**WORK REQUEST**
Directions for the data below: repeat exactly the lines from the one with "Several lookups on" through the one with "Reading the photograph above, identify the hand-held", both included, and omit all pictures.

**RECORDS FOR PROCESSING**

§ §

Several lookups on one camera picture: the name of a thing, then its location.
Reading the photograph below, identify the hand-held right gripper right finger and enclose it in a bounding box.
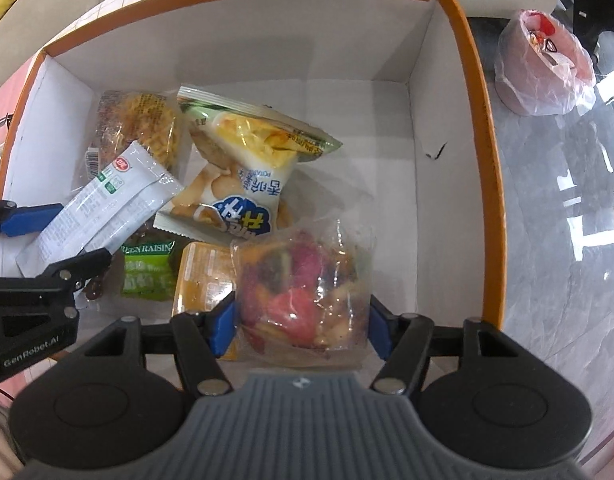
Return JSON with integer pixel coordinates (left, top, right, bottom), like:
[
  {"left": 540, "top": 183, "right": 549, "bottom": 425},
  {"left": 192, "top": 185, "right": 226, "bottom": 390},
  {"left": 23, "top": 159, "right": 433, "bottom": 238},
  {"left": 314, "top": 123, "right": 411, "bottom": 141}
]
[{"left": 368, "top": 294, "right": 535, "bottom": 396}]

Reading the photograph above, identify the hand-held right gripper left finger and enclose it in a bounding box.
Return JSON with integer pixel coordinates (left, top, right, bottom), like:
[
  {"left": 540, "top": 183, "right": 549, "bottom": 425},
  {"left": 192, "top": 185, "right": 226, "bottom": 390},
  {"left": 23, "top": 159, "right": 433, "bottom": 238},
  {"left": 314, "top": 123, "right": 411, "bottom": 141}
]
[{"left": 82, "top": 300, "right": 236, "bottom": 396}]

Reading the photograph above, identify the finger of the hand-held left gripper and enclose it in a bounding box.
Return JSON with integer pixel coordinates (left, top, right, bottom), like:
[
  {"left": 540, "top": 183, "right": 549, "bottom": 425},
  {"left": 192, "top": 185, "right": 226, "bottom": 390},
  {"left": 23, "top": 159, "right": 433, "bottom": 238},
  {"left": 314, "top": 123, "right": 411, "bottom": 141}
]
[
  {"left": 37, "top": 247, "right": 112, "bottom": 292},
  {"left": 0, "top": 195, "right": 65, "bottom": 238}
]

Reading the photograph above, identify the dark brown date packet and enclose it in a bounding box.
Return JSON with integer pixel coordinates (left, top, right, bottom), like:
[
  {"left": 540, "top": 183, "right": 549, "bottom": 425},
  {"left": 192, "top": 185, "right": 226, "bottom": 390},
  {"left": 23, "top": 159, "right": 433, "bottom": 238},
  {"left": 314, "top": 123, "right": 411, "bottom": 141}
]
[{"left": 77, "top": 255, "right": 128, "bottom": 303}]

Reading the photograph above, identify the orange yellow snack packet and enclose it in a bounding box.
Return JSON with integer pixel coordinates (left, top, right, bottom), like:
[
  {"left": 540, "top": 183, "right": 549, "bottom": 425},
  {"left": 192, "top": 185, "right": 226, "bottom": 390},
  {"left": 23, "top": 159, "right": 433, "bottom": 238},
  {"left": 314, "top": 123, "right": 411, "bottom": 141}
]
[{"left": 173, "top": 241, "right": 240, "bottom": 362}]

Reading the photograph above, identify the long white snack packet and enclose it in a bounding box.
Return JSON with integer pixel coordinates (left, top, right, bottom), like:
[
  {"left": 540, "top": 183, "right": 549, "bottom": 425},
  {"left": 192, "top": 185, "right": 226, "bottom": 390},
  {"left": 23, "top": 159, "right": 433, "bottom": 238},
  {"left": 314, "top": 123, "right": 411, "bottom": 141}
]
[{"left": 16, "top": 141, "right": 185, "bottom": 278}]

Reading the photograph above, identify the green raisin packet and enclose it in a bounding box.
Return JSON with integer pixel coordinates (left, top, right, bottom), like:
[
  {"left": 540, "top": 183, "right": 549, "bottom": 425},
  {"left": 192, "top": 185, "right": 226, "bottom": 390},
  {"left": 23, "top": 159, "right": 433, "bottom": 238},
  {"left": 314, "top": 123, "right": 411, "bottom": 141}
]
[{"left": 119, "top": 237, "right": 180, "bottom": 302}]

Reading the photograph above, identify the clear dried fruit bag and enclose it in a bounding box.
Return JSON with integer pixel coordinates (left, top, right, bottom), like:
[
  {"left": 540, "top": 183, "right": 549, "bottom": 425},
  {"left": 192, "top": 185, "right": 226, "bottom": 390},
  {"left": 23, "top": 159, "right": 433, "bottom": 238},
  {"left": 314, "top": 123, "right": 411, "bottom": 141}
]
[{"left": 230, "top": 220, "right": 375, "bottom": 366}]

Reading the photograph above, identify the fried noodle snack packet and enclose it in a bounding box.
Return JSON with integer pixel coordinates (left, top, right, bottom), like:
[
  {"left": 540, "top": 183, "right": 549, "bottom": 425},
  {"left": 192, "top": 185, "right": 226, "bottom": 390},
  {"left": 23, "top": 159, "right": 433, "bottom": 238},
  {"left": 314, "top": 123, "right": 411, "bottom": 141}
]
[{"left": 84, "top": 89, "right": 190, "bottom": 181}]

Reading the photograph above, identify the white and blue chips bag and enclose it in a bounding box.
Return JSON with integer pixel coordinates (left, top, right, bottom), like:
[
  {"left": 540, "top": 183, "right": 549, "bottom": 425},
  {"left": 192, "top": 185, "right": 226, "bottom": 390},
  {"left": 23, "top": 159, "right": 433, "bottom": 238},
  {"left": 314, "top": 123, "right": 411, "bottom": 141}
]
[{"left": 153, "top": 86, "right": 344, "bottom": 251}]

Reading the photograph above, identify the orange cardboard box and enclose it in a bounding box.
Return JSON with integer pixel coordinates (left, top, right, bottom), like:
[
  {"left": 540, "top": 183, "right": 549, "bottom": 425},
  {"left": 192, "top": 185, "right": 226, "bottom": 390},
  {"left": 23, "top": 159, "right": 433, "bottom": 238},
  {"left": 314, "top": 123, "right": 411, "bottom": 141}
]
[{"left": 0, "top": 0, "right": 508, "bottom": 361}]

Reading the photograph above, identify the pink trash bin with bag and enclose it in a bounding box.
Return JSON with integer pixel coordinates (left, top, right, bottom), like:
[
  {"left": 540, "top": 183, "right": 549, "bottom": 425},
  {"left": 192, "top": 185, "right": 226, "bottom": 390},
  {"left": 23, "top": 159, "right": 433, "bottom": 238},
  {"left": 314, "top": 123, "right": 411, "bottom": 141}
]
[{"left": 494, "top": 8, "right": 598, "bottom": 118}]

§ §

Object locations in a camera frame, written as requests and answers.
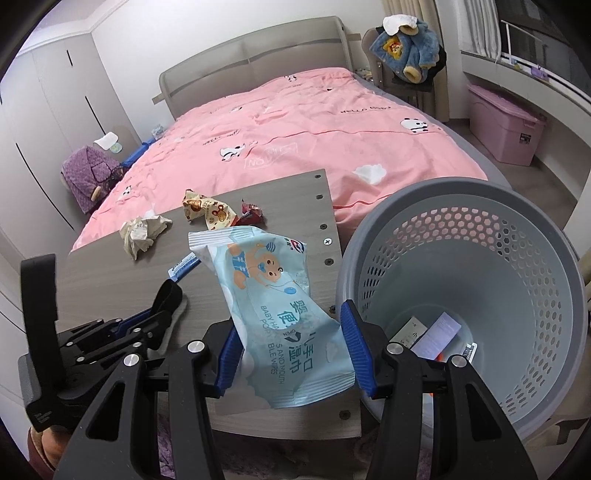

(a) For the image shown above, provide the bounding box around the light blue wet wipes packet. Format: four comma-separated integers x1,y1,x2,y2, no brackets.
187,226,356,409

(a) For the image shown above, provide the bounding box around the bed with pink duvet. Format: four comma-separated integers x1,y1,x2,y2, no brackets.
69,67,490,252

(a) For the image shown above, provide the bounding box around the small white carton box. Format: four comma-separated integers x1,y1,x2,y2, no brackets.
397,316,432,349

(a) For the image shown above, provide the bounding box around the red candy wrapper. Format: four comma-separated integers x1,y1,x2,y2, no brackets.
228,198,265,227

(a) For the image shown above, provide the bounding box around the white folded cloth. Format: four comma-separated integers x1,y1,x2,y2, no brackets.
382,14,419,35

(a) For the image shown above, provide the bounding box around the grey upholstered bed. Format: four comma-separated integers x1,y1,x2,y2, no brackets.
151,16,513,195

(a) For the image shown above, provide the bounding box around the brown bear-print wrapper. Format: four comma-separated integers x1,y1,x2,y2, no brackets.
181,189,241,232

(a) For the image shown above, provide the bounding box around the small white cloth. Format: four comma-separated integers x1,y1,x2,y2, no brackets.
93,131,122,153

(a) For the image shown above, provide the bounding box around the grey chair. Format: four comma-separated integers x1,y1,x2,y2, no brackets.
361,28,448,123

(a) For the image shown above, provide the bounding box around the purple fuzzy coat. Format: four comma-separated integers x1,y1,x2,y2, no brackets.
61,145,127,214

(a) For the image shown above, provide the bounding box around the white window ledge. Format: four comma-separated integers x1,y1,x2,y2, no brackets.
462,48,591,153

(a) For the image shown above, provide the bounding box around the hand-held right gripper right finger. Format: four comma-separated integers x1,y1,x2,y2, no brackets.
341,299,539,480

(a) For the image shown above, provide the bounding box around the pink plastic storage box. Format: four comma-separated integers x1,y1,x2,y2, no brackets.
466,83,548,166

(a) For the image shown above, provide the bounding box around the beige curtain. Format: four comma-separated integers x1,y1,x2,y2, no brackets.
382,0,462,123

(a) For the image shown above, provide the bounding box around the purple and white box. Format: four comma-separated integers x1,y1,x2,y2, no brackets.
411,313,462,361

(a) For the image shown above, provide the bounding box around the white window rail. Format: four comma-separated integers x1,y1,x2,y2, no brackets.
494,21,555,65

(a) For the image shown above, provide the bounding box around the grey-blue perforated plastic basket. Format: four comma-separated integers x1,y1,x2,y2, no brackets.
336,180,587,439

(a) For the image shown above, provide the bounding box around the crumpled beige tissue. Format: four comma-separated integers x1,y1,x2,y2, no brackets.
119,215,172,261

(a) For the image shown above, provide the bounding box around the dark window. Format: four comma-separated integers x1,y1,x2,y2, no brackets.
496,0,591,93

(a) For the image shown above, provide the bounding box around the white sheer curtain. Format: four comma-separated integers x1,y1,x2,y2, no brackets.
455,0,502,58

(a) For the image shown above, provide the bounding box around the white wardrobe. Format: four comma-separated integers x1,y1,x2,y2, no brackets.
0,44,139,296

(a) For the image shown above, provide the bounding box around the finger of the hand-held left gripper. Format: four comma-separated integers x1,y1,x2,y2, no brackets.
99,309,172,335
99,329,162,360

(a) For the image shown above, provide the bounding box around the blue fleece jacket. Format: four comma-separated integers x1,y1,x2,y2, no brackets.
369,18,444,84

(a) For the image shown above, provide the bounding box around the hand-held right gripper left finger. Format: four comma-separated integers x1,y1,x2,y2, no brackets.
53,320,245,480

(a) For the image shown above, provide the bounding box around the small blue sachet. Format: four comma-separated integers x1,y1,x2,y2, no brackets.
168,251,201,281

§ §

**THE COMPLETED TASK**
Several lookups on one camera picture: the name of a thing, then its location.
Reading the photograph below, identify the hand-held right gripper right finger and enclose it in a bounding box.
Return JSON with integer pixel coordinates (left, top, right, bottom), like:
[
  {"left": 540, "top": 183, "right": 549, "bottom": 425},
  {"left": 192, "top": 185, "right": 226, "bottom": 390},
  {"left": 23, "top": 159, "right": 433, "bottom": 238},
  {"left": 314, "top": 123, "right": 411, "bottom": 141}
]
[{"left": 368, "top": 294, "right": 535, "bottom": 396}]

Reading the photograph above, identify the hand-held right gripper left finger and enclose it in a bounding box.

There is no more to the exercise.